Unaffiliated academics and industry experts, however, shared mixed opinions. They note that the tool is server-side, meaning it wouldn’t necessarily work with all text-generating systems. And they argue that it’d be trivial for adversaries to work around.

“I think it would be fairly easy to get around it by rewording, using synonyms, etc.,” Srini Devadas, a computer science professor at MIT, told TechCrunch via email. “This is a bit of a tug of war.”

Jack Hessel, a research scientist at the Allen Organization for AI, brought up that it'd be challenging to subtly fingerprint AI-created text in light of the fact that every token is a discrete decision. Too clear a fingerprint could bring about odd words being picked that corrupt readability, while too unpretentious would leave space for uncertainty when the fingerprint is searched out.

As stated by Yoav Shoham, the co-founder and co-CEO of AI21 Labs, an OpenAI competitor, statistical watermarking won't be sufficient to assist with recognizing the origin of AI-created text. He requires a "more comprehensive" move that incorporates differential watermarking, in which various fragments of text are watermarked differently, and AI frameworks that all the more precisely quote the origin of the text.

This particular watermarking procedure also requires putting a great deal of trust — and power — in OpenAI, specialists noted.

Hessel commented via email that an ideal procedure wouldn't be discernible by human readers and enable extremely assured detection. “Depending on how it’s set up, it could be that OpenAI themselves might be the only party able to confidently provide that detection because of how the ‘signing’ process works.”
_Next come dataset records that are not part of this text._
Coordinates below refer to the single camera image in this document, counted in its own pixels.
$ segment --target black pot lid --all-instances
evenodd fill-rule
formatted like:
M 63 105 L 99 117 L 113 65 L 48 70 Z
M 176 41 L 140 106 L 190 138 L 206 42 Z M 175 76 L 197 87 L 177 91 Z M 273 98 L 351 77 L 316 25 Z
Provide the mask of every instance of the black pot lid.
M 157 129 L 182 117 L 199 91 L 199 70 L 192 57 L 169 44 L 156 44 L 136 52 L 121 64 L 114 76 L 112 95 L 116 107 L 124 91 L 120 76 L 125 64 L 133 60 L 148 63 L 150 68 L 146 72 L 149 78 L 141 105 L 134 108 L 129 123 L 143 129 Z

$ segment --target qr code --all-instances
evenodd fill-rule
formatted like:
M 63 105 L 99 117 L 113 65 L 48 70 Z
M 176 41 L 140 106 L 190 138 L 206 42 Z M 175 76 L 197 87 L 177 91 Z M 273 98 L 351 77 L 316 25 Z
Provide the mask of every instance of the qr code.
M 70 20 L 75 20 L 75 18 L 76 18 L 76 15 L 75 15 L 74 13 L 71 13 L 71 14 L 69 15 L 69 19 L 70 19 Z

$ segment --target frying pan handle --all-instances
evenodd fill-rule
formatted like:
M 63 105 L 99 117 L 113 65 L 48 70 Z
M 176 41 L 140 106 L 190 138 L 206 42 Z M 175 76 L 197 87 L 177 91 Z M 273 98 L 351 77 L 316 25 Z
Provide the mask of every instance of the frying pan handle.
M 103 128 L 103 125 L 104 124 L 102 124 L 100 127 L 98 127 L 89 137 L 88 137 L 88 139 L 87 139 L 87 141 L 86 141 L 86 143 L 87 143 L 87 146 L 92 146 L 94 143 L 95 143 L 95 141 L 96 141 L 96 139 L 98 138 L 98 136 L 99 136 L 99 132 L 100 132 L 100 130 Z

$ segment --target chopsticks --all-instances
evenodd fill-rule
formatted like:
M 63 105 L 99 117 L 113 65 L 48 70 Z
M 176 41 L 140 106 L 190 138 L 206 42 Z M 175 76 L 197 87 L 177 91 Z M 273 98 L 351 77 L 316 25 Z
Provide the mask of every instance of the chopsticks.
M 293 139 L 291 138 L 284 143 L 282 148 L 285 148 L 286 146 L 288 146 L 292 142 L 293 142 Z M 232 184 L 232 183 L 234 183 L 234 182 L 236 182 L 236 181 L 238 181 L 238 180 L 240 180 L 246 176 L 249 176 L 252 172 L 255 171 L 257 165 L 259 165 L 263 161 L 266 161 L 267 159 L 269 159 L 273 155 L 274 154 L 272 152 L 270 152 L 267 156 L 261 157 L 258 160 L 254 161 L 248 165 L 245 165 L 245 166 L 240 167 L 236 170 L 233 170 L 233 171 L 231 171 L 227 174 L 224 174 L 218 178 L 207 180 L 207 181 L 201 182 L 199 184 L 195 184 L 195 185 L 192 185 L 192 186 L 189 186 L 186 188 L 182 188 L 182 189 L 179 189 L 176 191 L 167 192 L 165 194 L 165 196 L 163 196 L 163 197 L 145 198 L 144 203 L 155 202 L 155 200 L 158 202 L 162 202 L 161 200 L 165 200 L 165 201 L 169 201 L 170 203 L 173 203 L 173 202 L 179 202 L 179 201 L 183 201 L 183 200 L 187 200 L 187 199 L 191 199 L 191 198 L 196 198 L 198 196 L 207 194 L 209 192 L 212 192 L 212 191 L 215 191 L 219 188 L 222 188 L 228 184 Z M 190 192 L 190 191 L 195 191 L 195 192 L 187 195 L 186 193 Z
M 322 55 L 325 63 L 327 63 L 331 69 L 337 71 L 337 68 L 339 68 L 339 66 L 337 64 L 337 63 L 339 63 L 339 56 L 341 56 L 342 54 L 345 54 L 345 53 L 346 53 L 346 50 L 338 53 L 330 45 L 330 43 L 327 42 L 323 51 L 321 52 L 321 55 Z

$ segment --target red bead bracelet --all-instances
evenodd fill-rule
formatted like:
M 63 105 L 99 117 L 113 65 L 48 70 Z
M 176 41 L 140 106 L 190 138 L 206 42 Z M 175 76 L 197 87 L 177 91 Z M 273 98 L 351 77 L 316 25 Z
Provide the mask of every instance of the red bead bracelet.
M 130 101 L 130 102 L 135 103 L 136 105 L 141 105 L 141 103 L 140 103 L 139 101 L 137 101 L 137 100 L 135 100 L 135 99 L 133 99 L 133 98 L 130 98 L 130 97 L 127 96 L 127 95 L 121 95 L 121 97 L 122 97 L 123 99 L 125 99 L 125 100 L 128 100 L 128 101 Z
In his talk, Aaronson acknowledged the procedure would only work in a world with corporations like OpenAI being ahead in scaling up progressive systems and committing to be accountable. If OpenAI had to share the watermarking tool with different text-generating system providers, like Cohere and AI21Labs, this wouldn’t stop others from ignoring it.
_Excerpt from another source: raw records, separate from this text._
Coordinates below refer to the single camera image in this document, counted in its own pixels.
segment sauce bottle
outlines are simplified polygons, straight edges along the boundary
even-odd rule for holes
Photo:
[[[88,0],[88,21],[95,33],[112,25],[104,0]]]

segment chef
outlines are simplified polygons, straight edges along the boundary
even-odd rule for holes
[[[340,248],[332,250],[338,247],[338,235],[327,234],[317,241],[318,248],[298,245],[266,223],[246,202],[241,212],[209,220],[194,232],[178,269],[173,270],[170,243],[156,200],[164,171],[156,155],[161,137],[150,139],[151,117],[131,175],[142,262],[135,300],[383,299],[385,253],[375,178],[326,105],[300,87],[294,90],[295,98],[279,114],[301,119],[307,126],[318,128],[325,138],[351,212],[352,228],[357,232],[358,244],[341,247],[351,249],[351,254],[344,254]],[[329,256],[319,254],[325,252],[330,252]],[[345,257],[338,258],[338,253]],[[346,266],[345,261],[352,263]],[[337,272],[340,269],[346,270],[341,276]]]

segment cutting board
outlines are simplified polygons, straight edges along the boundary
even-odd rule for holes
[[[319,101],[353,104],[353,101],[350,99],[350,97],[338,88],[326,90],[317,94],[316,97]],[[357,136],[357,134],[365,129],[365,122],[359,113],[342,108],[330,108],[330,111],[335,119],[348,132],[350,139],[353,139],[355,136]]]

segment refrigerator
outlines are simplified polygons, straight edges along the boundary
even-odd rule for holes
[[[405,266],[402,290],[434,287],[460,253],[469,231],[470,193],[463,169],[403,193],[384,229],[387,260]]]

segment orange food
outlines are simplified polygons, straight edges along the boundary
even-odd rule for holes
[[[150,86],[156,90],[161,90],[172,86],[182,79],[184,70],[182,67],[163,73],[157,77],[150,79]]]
“If [it] becomes a free-for-all, then a lot of the safety measures do become harder, and might even be impossible, at least without government regulation. In a world where anyone could build their own text model that was just as good as [ChatGPT] … what would you do there?”

That is how it's worked out for text-to-image algorithms. While OpenAI's DALL-E 2 image-creating framework is only accessible through API, the text-to-image Stable Diffusion by Stability AI is available as open source. While DALL-E 2 has various filters at the API level to keep problematic pictures from being created (in addition to watermarks on pictures it produces), the open source Stable Diffusion doesn't. Troublemakers have utilized it to make deepfaked pornography, among other toxicities.
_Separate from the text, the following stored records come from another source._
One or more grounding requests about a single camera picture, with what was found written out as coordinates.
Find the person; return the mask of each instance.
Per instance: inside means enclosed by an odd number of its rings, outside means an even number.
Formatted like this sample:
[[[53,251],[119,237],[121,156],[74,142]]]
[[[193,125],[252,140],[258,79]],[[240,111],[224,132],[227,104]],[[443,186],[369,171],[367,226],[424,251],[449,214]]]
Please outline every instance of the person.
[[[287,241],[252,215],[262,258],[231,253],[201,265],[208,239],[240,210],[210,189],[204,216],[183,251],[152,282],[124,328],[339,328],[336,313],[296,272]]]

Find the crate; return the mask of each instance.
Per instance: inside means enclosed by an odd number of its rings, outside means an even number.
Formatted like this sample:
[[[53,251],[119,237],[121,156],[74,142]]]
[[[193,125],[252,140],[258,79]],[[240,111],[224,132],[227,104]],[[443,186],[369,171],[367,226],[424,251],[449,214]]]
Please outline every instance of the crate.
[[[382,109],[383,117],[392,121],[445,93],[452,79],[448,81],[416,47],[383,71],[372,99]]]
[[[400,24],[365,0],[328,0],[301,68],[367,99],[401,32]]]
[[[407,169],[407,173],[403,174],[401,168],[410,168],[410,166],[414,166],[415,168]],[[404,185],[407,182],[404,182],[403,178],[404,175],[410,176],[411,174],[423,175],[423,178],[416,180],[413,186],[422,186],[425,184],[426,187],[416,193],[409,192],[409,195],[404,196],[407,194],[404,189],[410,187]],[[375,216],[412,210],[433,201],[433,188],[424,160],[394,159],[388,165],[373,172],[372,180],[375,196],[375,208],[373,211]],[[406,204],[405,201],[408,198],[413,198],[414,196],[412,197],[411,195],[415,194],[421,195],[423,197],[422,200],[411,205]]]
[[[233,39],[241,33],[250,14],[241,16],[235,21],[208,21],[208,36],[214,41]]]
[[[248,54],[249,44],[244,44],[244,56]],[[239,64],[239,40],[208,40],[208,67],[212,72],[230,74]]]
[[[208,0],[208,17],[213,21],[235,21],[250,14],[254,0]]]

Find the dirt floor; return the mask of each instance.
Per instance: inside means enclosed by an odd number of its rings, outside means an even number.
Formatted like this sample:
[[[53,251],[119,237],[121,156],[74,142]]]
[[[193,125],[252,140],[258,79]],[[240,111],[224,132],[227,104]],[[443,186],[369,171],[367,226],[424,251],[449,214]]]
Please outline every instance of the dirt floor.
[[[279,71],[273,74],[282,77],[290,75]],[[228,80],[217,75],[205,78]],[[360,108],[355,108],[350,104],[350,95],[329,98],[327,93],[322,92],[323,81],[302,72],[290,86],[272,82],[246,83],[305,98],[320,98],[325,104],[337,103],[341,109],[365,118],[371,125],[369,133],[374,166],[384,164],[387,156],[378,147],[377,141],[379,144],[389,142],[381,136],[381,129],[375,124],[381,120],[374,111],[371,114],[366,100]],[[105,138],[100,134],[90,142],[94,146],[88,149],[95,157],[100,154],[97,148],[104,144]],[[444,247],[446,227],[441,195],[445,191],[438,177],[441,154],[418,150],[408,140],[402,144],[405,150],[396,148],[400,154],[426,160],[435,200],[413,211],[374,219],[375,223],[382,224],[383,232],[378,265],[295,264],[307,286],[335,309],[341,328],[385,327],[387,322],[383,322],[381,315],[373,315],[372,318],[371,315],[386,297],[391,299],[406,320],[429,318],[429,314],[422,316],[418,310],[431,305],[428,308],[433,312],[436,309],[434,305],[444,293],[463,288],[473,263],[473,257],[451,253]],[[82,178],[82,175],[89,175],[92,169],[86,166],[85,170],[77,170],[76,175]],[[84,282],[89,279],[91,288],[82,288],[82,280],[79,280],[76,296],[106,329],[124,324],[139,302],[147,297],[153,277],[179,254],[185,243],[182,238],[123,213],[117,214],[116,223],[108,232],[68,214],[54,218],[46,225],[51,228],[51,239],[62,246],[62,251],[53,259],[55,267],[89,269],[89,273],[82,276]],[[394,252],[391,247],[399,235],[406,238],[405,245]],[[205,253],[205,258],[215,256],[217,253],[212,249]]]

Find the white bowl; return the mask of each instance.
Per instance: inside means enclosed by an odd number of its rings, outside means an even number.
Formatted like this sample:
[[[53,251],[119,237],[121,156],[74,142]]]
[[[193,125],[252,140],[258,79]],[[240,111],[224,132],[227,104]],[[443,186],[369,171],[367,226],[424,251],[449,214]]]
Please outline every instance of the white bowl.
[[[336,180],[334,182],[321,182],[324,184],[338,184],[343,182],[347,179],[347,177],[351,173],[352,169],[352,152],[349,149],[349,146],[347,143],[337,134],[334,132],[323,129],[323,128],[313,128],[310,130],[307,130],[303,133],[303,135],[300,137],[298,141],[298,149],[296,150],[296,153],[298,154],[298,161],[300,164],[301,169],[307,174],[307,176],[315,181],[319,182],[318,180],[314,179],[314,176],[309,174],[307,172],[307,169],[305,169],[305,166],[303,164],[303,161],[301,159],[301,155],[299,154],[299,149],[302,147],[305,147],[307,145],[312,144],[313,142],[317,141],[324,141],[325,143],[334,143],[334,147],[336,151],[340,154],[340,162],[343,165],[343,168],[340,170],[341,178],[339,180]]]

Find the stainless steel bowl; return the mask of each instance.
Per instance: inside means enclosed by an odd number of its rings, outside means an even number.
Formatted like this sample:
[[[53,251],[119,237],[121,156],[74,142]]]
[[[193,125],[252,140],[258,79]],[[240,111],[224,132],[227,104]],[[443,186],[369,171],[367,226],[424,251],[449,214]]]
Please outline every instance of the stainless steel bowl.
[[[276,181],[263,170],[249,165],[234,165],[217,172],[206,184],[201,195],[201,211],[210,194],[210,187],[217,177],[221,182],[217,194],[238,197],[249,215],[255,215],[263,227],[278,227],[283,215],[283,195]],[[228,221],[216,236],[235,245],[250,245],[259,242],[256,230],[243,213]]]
However, Aaronson remains hopeful. In the talk, he communicated the conviction that, if OpenAI can prove that watermarking works and doesn't affect the quality of the produced text, it can possibly turn into an industry standard.

Not everybody concurs. As marked by Devadas, the instrument needs a key, meaning it can't be totally open source, which possibly restricts its use by companies ready to join forces with OpenAI. Meanwhile, assuming the key was to be disclosed, anybody could figure out the pattern behind the watermarks, eliminating their efficiency in the first place.

Yet, it probably won't be so implausible. A spokesperson for Quora said the organization would be keen on utilizing such a framework, and it probably wouldn't be the only one.

According to Aaronson, "You could worry that all this stuff about trying to be safe and responsible when scaling AI … as soon as it seriously hurts the bottom lines of Google and Meta and Alibaba and the other major players, a lot of it will go out the window. On the other hand, we’ve seen over the past 30 years that the big internet companies can agree on certain minimal standards, whether because of fear of getting sued, desire to be seen as a responsible player, or whatever else."